The dataset includes two classes: “Person with PPE” denoting individuals wearing both hard hats and vests, and “Person without PPE” representing individuals not wearing either item (Figure 1). The importance of hard hats as a primary safety gear and vests for visual observation of workers at a distance is emphasized. The images in the dataset have a standardized size of 512 × 512 pixels, ensuring consistency in the data used for training and evaluation.

The preparation and collection of datasets play an essential role in the training and identification of machine learning algorithms. This study utilized a rigorous approach to curate a high-quality dataset. Initially, a filtering process was conducted to remove any irrelevant images that were watermarked or deemed unrelated to the research objective. This step was crucial to maintain the dataset’s integrity and to eliminate potential sources of bias or noise. Following the filtering process, over 1600 images were carefully selected, ensuring diversity in terms of different individuals, scenarios, and environmental conditions. This diversity is essential to enhance the model’s ability to generalize and accurately identify the target classes of regular laborers and fieldworkers wearing PPE. A detailed overview of the object-wise separation analysis can be found in Table 2, which provides an overview of the distribution of regular laborers and fieldworkers within each subset of the dataset. This verification step ensures that each dataset subset adequately represents the two classes, further enhancing the model’s ability to accurately identify and differentiate between regular laborers and fieldworkers wearing PPE.

Figure 2 illustrates the general research methodology pipeline used in this study, from the environmental setup to the development of the deep learning model. In our proposed method, the dataset was collected through web crawling in the first step. In the second step, the collected data were divided into different classes, and then the annotation process was performed on it. After that, the models were trained on the given dataset, and different validation checks were performed after training.

3.2. The Proposed Framework

This study introduces a novel PPE_Swin model designed to achieve precise detection and segmentation of personal protective equipment (PPE) worn by construction site workers. This is accomplished through a two-stage approach that combines the strengths of different architectures. In the first stage, a Unet-based encoder–decoder architecture is utilized for PPE detection. This architecture effectively captures and extracts features from the input images. By leveraging the encoder–decoder structure, the model can generate high-quality feature representations at various scales, leading to enhanced accuracy in PPE detection. The second stage involves the integration of a Swin-Unet-based self-attention mechanism for PPE segmentation. The use of image segmentation is essential for tasks such as PPE detection since it is capable of precisely locating objects within an image, extracting regions of interest, and providing spatial information in detail.
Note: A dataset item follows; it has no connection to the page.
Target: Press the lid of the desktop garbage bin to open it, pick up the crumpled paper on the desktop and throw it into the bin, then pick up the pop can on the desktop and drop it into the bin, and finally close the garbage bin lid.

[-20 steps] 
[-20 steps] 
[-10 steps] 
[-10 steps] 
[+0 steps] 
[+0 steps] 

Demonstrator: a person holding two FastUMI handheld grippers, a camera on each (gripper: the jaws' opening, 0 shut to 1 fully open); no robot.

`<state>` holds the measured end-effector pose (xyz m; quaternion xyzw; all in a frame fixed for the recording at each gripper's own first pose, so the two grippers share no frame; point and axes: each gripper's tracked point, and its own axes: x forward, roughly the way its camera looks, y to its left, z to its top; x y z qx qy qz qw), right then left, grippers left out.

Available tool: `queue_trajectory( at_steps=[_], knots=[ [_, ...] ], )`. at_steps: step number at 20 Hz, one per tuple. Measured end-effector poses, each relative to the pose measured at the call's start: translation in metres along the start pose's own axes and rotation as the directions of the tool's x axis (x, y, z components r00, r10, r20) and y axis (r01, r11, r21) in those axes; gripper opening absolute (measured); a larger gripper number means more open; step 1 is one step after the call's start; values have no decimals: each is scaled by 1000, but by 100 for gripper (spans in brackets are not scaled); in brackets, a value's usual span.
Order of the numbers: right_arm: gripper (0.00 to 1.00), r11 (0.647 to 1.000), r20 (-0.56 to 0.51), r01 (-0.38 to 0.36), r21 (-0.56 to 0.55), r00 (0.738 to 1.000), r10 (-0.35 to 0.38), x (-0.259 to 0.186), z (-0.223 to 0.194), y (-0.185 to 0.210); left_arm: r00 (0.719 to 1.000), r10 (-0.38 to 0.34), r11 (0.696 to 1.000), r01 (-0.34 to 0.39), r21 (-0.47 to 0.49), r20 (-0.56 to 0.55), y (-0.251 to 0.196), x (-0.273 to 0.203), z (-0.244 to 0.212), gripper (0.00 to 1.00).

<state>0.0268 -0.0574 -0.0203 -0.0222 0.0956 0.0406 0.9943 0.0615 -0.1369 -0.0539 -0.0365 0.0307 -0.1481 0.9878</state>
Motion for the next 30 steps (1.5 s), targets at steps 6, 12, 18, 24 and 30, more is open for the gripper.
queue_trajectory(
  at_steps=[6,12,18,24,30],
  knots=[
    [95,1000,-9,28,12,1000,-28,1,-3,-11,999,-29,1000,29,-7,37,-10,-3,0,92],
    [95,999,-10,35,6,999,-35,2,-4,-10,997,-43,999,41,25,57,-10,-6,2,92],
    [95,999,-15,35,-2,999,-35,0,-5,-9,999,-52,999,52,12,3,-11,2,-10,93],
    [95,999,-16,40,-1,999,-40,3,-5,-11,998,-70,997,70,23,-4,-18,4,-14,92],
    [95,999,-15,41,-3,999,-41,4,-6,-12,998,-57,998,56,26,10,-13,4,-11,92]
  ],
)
A segmentation map is used in this study to identify PPE by highlighting areas where protective equipment should be present. By analyzing these segmented regions, we are able to determine whether proper personal protective equipment was not worn. By assigning semantic meaning to each pixel, it is possible to differentiate between individuals and their personal protective equipment, facilitating the binary outcome of whether a worker wearing PPE, set as 1, or whether they are not wearing PPE, set as 2, or 0 for the background class.
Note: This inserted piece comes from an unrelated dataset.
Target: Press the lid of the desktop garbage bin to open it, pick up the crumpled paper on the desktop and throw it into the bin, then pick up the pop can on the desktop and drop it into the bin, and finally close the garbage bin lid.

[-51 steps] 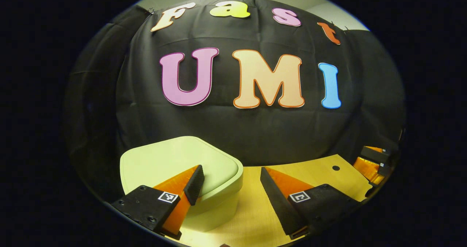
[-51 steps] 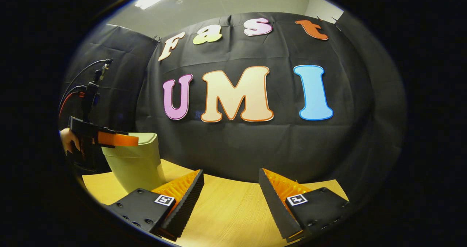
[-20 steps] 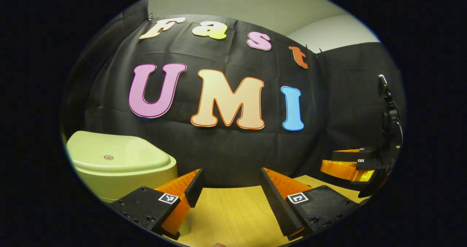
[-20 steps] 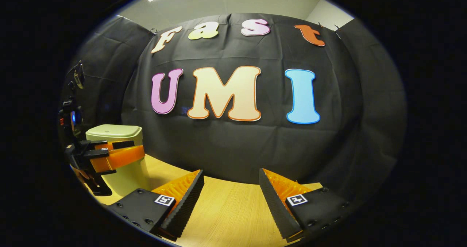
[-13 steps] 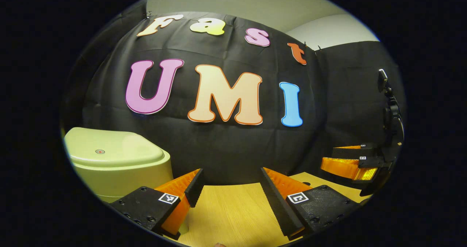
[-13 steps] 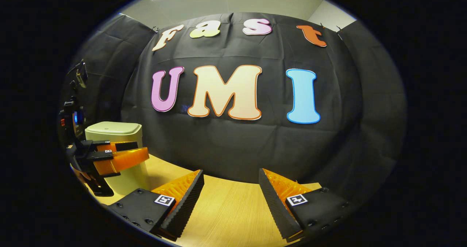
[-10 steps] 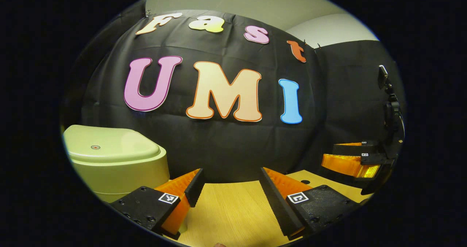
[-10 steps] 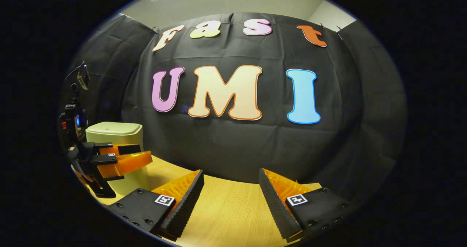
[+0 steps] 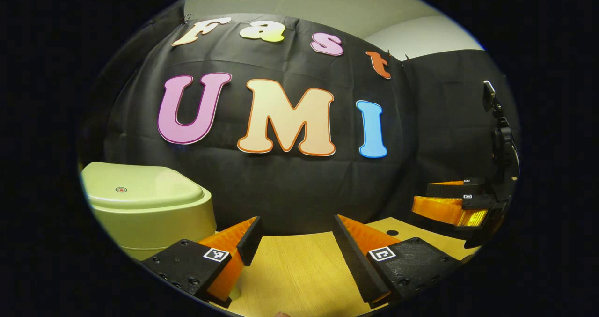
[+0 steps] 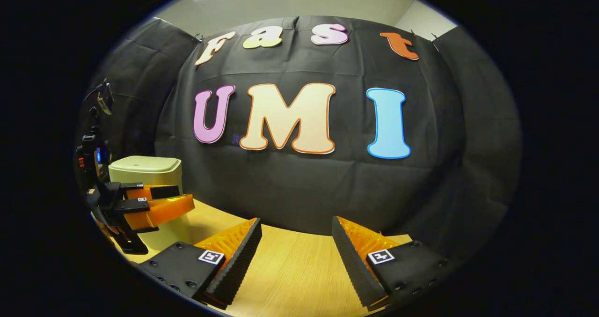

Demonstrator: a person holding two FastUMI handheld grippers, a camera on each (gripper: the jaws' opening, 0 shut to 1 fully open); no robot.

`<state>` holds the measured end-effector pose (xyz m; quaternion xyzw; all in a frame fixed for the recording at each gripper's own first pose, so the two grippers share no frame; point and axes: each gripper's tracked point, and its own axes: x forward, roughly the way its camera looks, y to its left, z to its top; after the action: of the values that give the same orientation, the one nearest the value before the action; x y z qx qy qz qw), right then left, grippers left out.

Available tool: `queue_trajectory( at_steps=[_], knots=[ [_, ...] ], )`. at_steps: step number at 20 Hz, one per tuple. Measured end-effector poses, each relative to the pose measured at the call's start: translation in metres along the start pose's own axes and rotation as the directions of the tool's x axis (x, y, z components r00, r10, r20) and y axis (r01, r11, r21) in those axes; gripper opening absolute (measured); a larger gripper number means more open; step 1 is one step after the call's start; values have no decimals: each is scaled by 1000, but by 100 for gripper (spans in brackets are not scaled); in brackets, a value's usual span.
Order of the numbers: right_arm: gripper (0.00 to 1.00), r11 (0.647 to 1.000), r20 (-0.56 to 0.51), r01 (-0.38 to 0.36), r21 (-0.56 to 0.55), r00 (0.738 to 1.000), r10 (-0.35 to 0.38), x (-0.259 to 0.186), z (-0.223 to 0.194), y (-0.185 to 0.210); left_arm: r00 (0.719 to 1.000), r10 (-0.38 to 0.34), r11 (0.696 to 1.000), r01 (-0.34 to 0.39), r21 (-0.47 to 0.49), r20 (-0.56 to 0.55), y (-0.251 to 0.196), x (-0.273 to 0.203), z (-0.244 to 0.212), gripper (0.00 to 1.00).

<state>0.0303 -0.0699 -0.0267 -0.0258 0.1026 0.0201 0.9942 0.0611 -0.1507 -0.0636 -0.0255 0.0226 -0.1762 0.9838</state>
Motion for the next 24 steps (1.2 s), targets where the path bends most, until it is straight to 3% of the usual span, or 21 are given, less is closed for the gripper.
queue_trajectory(
  at_steps=[9,10,11,24],
  knots=[
    [95,1000,2,0,-1,1000,0,0,0,0,1000,8,1000,-8,5,0,3,0,0,92],
    [100,1000,1,0,-1,1000,0,0,0,-1,1000,10,1000,-10,5,0,4,0,-1,92],
    [95,1000,1,0,0,1000,0,-1,0,-1,1000,10,1000,-10,5,-1,3,0,-1,92],
    [95,1000,-5,2,3,1000,-2,4,-2,0,1000,7,1000,-7,3,-5,2,0,-2,92]
  ],
)
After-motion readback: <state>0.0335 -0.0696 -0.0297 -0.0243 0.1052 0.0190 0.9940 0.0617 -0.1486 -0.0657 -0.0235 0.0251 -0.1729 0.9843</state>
The self-attention mechanism allows the model to focus on relevant regions and to capture fine-grained details during the segmentation process. By incorporating the self-attention mechanism into the Swin-Unet architecture, the model can effectively segment individuals wearing PPE. By combining the benefits of both, the proposed PPE_Swin model can extract high-quality features from the input data. This hybrid feature extractor enables the model to capture both local and global features, resulting in superior performance for both PPE detection and person segmentation tasks (Figure 3).

In this study, both training and testing are conducted using the proposed PPE_Swin architecture for anchor-free object detection, specifically for personal protective equipment (PPE) detection. In this hybrid model, first, an annotated image is fed into the encoder–decoder architecture model. After that, an image is fed into an encoder path, extracting high-level features and contextual information through convolutional and pooling layers. These layers progressively reduce the spatial dimensions while capturing diverse visual patterns using learned filters. Mathematically, this is represented in Equations (1) and (2), where

F_{e n c}

represents the feature maps in the encoder and

F_{p o o l}

represents the pooled feature maps.

F_{e n c} = σ {(W}_{e n c} * F_{e n c - 1} + b_{e n c})

(1)

F_{p o o l} = M a x p o o l i n g (F_{e n c})

(2)

After following each convolutional layer, element-wise Rectified Linear Unit (ReLU) activation is applied to the feature maps, introducing non-linearity and enhancing representational power. Max pooling is then used in the pooling layers to reduce spatial resolution while preserving important information. This down-samples the feature maps, focusing on salient features. The contracting path decreases spatial dimensions while increasing feature maps, capturing abstract representations. The processed data then proceed to the decoder path.

The decoder in PPE_Swin restores the spatial information lost during down-sampling and reconstructs a map of the original input size. It uses up-sampling and convolutional layers to gradually recover spatial details and reach the original resolution. At each up-sampling step, the feature maps from the corresponding encoder path are concatenated, creating skip connections. These connections combine local and global information, enhancing localization and segmentation accuracy. By leveraging skip connections, the decoder utilizes low-level details from the encoder for precise object boundary delineation. Mathematically, this is represented in Equation (3), where

F_{u p}

represents the up-sampled feature maps in the decoder.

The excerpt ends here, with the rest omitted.